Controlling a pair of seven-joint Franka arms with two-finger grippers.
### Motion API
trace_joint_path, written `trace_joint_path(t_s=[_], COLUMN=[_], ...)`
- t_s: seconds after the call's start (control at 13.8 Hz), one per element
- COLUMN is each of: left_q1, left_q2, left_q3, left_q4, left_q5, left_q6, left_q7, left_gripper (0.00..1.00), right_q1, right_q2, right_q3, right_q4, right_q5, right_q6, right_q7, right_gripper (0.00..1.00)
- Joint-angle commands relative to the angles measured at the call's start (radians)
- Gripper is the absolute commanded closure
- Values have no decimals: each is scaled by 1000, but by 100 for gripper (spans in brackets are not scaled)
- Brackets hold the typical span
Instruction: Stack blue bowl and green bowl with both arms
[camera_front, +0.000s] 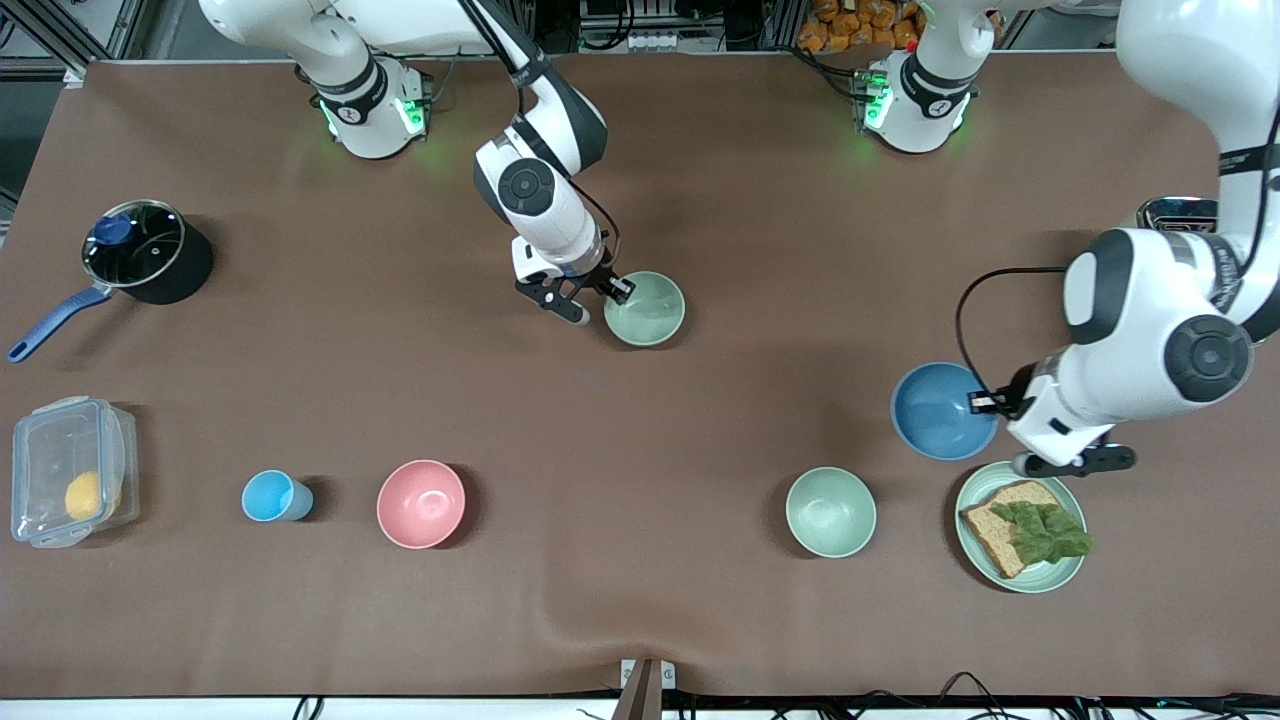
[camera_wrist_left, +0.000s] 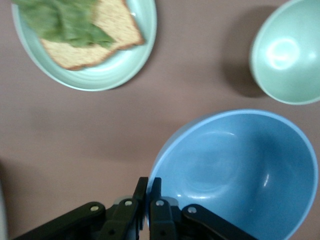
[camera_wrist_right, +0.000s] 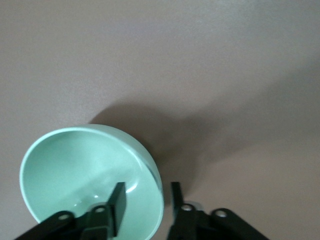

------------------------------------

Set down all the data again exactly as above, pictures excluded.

• **Task output**:
Controlling a pair of seven-joint Franka arms with two-finger grippers.
### Motion API
trace_joint_path, written `trace_joint_path(t_s=[_], COLUMN=[_], ...)`
- t_s: seconds after the call's start (control at 13.8 Hz), one per element
- COLUMN is each of: left_q1, left_q2, left_q3, left_q4, left_q5, left_q6, left_q7, left_gripper (0.00..1.00), right_q1, right_q2, right_q3, right_q4, right_q5, right_q6, right_q7, right_gripper (0.00..1.00)
- Joint-angle commands relative to the angles measured at the call's start (radians)
- Gripper is the absolute commanded closure
- Values have no decimals: each is scaled by 1000, but by 100 for gripper (spans in brackets are not scaled)
- Brackets hold the typical span
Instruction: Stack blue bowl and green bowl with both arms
[camera_front, +0.000s] 
[camera_wrist_left, +0.000s] 
[camera_wrist_right, +0.000s] 

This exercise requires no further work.